◆ **EXERCISE PROMPT**:
Repeat verbatim, and only, the lines of the data below, beginning at the line that contains "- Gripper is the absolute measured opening" and stopping after the line that contains "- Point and".
┄┄┄┄┄┄┄┄┄┄
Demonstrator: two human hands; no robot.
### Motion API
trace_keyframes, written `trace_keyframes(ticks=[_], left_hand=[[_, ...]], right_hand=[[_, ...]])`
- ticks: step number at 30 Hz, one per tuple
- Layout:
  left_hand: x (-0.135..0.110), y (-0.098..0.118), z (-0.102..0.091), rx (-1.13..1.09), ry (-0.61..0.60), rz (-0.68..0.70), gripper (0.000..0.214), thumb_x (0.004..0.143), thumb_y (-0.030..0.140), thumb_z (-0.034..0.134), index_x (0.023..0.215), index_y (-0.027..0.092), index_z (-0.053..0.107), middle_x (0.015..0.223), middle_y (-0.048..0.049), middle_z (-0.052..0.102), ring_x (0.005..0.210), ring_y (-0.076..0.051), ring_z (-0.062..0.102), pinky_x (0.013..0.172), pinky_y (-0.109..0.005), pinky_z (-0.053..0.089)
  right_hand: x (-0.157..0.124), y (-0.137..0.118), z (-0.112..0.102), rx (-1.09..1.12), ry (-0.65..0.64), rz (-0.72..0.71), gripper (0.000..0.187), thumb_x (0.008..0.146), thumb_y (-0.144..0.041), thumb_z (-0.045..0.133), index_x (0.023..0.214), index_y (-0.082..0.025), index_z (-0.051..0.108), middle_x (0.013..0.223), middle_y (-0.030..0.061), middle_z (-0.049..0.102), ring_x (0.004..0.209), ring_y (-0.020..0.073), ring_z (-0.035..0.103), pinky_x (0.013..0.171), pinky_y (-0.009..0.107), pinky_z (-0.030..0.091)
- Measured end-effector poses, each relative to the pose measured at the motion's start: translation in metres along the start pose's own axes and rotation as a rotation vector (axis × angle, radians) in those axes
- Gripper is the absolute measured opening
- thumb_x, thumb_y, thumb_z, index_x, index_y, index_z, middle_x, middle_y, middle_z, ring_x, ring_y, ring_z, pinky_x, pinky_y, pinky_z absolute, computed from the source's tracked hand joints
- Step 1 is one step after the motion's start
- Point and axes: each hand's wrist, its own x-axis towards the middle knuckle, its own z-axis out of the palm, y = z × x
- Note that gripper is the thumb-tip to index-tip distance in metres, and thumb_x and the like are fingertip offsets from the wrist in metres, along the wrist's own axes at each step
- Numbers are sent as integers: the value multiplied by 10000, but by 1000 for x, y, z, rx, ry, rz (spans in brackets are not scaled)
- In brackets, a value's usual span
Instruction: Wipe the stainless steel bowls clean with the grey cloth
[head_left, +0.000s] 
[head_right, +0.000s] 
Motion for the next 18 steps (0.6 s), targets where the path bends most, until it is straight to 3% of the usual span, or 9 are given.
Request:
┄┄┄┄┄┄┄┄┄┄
◆ **RESPONSE**:
- Gripper is the absolute measured opening
- thumb_x, thumb_y, thumb_z, index_x, index_y, index_z, middle_x, middle_y, middle_z, ring_x, ring_y, ring_z, pinky_x, pinky_y, pinky_z absolute, computed from the source's tracked hand joints
- Step 1 is one step after the motion's start
- Point and axes: each hand's wrist, its own x-axis towards the middle knuckle, its own z-axis out of the palm, y = z × x

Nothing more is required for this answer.